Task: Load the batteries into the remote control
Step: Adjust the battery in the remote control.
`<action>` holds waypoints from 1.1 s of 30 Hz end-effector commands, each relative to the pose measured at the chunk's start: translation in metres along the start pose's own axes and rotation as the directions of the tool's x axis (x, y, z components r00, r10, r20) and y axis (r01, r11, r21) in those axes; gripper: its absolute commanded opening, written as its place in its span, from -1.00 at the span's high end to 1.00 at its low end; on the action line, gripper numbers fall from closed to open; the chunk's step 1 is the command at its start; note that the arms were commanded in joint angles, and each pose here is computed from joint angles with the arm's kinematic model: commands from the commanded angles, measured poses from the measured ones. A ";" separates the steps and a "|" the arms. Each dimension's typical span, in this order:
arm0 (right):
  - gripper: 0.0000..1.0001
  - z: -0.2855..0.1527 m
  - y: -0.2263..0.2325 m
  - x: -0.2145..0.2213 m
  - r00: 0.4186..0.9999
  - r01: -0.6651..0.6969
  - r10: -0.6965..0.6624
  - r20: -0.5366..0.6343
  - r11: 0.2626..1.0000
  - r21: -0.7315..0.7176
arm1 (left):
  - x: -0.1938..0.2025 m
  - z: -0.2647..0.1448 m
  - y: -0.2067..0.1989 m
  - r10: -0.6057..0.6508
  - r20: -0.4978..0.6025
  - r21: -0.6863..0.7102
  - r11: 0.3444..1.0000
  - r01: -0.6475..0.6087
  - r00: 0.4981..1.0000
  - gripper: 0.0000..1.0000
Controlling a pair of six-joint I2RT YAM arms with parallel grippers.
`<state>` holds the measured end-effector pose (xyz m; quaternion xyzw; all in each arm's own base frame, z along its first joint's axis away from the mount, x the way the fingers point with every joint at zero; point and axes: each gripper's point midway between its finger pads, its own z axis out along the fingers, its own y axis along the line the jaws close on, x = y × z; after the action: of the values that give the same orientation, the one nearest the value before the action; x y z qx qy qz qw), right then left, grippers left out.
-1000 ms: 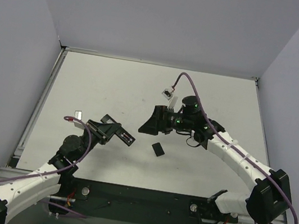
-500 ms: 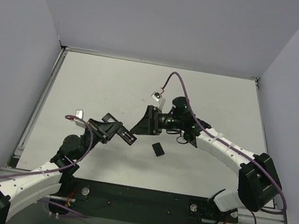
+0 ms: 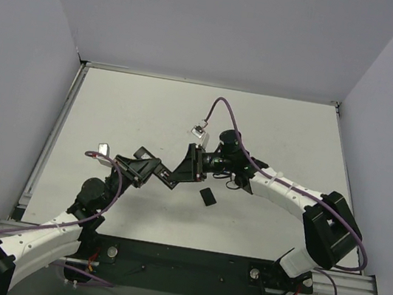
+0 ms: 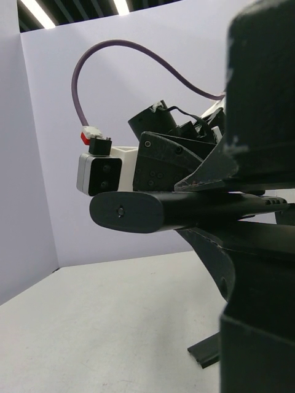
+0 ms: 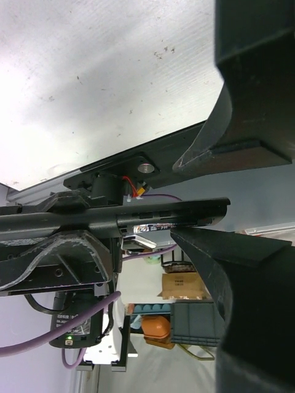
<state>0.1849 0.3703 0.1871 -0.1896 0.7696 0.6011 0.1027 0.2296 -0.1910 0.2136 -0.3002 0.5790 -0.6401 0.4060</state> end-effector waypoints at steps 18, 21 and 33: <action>0.95 0.001 0.016 0.001 0.997 0.077 -0.077 0.002 0.993 -0.091 | -0.001 -0.004 -0.032 -0.051 -0.006 0.127 0.991 0.052 0.999 1.00; 0.77 0.001 0.019 -0.002 0.997 0.081 -0.081 0.009 0.992 -0.092 | -0.001 -0.004 -0.031 -0.047 -0.005 0.126 0.991 0.047 0.999 1.00; -0.23 -0.024 0.018 -0.022 0.985 0.149 -0.150 0.079 0.989 0.024 | -0.003 -0.008 -0.007 -0.005 0.019 0.048 0.999 0.004 1.000 1.00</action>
<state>0.1920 0.3637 0.1885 -0.1879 0.7660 0.6033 0.1183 0.2266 -0.1889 0.2282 -0.3011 0.5563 -0.6608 0.4041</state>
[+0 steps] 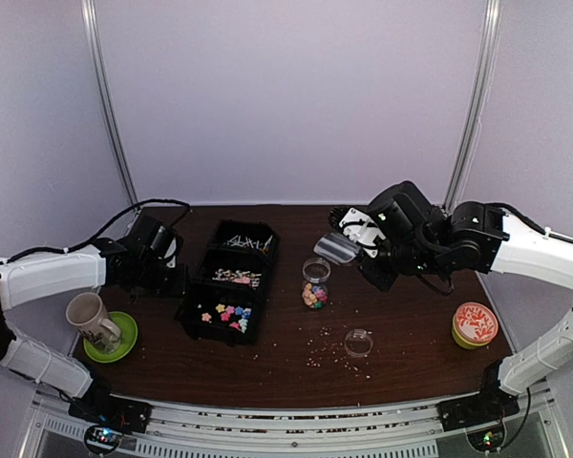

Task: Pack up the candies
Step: Place the plate at the center of the board, then pick up the plate from the center of the board.

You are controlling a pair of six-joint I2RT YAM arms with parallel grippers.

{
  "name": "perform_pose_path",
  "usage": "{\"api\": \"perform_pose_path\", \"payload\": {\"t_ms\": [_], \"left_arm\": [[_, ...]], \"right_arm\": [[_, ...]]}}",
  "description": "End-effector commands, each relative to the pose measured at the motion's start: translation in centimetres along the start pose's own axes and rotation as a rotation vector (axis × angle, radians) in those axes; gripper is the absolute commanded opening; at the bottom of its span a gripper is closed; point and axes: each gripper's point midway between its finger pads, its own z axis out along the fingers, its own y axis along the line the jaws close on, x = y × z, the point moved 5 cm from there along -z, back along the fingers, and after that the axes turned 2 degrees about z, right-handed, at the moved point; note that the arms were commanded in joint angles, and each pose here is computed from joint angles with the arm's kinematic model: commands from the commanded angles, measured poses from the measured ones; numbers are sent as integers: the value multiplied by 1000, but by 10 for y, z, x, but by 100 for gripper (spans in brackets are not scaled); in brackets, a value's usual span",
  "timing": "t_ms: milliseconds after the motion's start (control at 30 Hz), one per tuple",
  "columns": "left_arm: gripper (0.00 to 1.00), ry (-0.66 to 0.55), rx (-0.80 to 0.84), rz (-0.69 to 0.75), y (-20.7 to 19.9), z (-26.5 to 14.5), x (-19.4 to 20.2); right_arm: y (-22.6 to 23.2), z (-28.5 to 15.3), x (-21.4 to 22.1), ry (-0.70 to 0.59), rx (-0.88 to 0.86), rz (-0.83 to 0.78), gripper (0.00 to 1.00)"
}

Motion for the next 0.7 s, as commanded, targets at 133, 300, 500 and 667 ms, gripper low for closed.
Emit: {"api": "perform_pose_path", "payload": {"t_ms": [133, 300, 500, 667], "left_arm": [[29, -159, -47, 44, -8, -35, -53], [33, -171, -111, 112, -14, -29, -81], [36, -155, -123, 138, -14, -3, -105], [37, -96, -104, 137, -8, 30, -101]], "right_arm": [[-7, -8, -8, -38, 13, 17, 0], [-7, -11, -8, -44, 5, 21, 0], [-8, -15, -9, -56, 2, 26, 0], [-7, -16, -9, -60, -1, 27, 0]]}}
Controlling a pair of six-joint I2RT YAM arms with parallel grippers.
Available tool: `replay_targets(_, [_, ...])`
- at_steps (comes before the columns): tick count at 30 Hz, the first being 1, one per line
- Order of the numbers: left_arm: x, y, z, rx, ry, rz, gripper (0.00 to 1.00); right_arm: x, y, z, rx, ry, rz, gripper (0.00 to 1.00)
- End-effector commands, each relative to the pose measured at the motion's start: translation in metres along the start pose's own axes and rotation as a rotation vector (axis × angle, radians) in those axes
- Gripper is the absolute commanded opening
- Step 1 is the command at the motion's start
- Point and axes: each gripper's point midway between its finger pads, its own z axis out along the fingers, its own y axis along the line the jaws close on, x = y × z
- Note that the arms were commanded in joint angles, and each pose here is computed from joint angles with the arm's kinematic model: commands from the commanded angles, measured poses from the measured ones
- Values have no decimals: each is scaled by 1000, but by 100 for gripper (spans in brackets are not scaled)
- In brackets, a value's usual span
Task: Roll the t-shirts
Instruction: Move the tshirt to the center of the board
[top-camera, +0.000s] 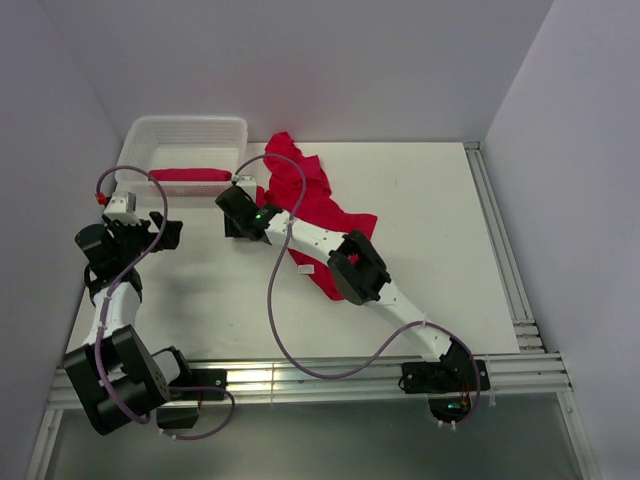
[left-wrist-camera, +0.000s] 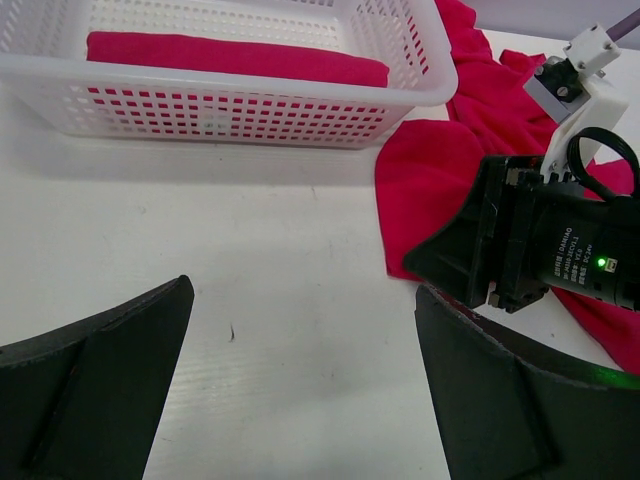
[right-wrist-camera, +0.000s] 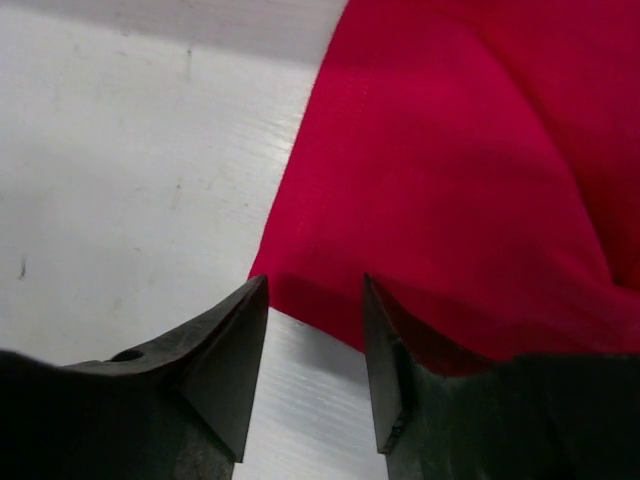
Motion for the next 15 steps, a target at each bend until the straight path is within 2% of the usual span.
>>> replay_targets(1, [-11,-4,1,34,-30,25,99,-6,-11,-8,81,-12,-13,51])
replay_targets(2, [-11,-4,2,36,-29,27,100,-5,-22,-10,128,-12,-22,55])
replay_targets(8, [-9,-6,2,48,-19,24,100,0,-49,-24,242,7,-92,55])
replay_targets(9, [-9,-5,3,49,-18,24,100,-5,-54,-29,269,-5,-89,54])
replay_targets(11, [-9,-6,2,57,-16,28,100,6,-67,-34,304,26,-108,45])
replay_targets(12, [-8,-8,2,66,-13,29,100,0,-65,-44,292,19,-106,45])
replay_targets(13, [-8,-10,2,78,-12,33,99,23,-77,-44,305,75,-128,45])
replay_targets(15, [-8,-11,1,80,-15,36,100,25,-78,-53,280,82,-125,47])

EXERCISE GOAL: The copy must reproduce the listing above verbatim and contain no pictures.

TASK SOLUTION:
Task: Load the batteries into the remote control
Step: Adjust the battery in the remote control.
`<action>` holds waypoints from 1.1 s of 30 Hz end-effector commands, each relative to the pose measured at the chunk's start: translation in metres along the start pose's own axes and rotation as the directions of the tool's x axis (x, y, z components r00, r10, r20) and y axis (r01, r11, r21) in those axes; gripper: its absolute commanded opening, written as its place in its span, from -1.00 at the span's high end to 1.00 at its low end; on the action line, gripper numbers fall from closed to open; the chunk's step 1 is the command at its start; note that the arms were commanded in joint angles, and each pose here is computed from joint angles with the arm's kinematic model: commands from the commanded angles, measured poses from the measured ones. A ";" separates the steps and a "|" the arms. Each dimension's typical span, in this order:
arm0 (right):
  - gripper: 0.0000..1.0001
  - z: -0.2855..0.1527 m
  - y: -0.2263..0.2325 m
  - x: -0.2145..0.2213 m
  - r00: 0.4186..0.9999
  - r01: -0.6651..0.6969
  - r10: -0.6965..0.6624
  - r20: -0.5366..0.6343
  - r11: 0.2626..1.0000
  - r21: -0.7315..0.7176
arm1 (left):
  - x: -0.1938..0.2025 m
  - z: -0.2647..0.1448 m
  - y: -0.2067..0.1989 m
  - r10: -0.6057..0.6508
  - r20: -0.4978..0.6025
  - r21: -0.6863..0.7102
  - r11: 0.3444..1.0000
  - r01: -0.6475..0.6087
  - r00: 0.4981..1.0000
  - gripper: 0.0000..1.0000
Controlling a pair of six-joint I2RT YAM arms with parallel grippers.
`<state>` holds the measured end-effector pose (xyz m; quaternion xyzw; all in each arm's own base frame, z along its first joint's axis away from the mount, x the way the fingers point with every joint at zero; point and axes: each gripper's point midway between its finger pads, its own z axis out along the fingers, its own y axis along the line the jaws close on, x = y × z; after the action: of the values that give the same orientation, the one nearest the value before the action; x y z qx qy qz qw), right then left, grippers left out.
-1000 ms: 
-500 ms: 
+0 ms: 
+0 ms: 
+0 ms: 
<state>0.1849 0.3703 0.1871 -0.1896 0.7696 0.6011 0.1027 0.2296 -0.1910 0.2136 -0.3002 0.5790 -0.6401 0.4060</state> end-effector waypoints at steps 18, 21 and 33: <action>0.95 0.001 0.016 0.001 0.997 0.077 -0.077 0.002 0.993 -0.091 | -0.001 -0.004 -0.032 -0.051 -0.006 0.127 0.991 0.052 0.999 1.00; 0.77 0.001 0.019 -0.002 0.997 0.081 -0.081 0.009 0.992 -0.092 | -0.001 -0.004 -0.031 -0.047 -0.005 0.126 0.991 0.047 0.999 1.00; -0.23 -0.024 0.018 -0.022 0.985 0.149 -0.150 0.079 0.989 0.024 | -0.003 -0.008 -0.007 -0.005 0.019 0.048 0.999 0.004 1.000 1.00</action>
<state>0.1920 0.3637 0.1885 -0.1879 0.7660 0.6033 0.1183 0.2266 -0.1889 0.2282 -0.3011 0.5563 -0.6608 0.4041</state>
[+0 steps] 

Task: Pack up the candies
Step: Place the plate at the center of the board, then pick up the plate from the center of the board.

You are controlling a pair of six-joint I2RT YAM arms with parallel grippers.

{
  "name": "perform_pose_path",
  "usage": "{\"api\": \"perform_pose_path\", \"payload\": {\"t_ms\": [_], \"left_arm\": [[_, ...]], \"right_arm\": [[_, ...]]}}",
  "description": "End-effector commands, each relative to the pose measured at the motion's start: translation in centimetres along the start pose's own axes and rotation as a rotation vector (axis × angle, radians) in those axes; gripper is the absolute commanded opening; at the bottom of its span a gripper is closed; point and axes: each gripper's point midway between its finger pads, its own z axis out along the fingers, its own y axis along the line the jaws close on, x = y × z, the point moved 5 cm from there along -z, back along the fingers, and after that the axes turned 2 degrees about z, right-handed, at the moved point; note that the arms were commanded in joint angles, and each pose here is computed from joint angles with the arm's kinematic model: commands from the commanded angles, measured poses from the measured ones; numbers are sent as integers: the value multiplied by 1000, but by 10 for y, z, x, but by 100 for gripper (spans in brackets are not scaled); in brackets, a value's usual span",
  "timing": "t_ms: milliseconds after the motion's start (control at 30 Hz), one per tuple",
  "columns": "left_arm: gripper (0.00 to 1.00), ry (-0.66 to 0.55), rx (-0.80 to 0.84), rz (-0.69 to 0.75), y (-20.7 to 19.9), z (-26.5 to 14.5), x (-19.4 to 20.2); right_arm: y (-22.6 to 23.2), z (-28.5 to 15.3), x (-21.4 to 22.1), ry (-0.70 to 0.59), rx (-0.88 to 0.86), rz (-0.83 to 0.78), gripper (0.00 to 1.00)"
}

Motion for the next 0.7 s, as commanded, targets at 133, 300, 500 and 667 ms, gripper low for closed.
Emit: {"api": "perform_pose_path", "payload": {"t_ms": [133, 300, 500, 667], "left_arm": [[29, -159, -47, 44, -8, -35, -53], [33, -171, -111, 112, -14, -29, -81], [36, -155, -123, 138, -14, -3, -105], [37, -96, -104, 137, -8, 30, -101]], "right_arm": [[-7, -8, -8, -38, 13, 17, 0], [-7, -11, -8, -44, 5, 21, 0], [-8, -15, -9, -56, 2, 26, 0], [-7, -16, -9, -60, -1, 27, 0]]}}
Controlling a pair of six-joint I2RT YAM arms with parallel grippers.
Available tool: `replay_targets(_, [_, ...])`
- at_steps (comes before the columns): tick count at 30 Hz, the first being 1, one per line
- Order of the numbers: left_arm: x, y, z, rx, ry, rz, gripper (0.00 to 1.00); right_arm: x, y, z, rx, ry, rz, gripper (0.00 to 1.00)
- End-effector commands, each relative to the pose measured at the motion's start: translation in metres along the start pose's own axes and rotation as a rotation vector (axis × angle, radians) in those axes
- Gripper is the absolute commanded opening
- Step 1 is the command at the motion's start
- Point and axes: each gripper's point midway between its finger pads, its own z axis out along the fingers, its own y axis along the line the jaws close on, x = y × z
- Note that the arms were commanded in joint angles, and each pose here is computed from joint angles with the arm's kinematic model: commands from the commanded angles, measured poses from the measured ones
- Values have no decimals: each is scaled by 1000, but by 100 for gripper (spans in brackets are not scaled)
- In brackets, a value's usual span
Task: Roll the t-shirts
Instruction: Move the tshirt to the center of the board
[top-camera, +0.000s] 
[left-wrist-camera, +0.000s] 
[right-wrist-camera, +0.000s] 
Motion for the next 15 steps, a target at each bend until the straight path is within 2% of the usual span.
>>> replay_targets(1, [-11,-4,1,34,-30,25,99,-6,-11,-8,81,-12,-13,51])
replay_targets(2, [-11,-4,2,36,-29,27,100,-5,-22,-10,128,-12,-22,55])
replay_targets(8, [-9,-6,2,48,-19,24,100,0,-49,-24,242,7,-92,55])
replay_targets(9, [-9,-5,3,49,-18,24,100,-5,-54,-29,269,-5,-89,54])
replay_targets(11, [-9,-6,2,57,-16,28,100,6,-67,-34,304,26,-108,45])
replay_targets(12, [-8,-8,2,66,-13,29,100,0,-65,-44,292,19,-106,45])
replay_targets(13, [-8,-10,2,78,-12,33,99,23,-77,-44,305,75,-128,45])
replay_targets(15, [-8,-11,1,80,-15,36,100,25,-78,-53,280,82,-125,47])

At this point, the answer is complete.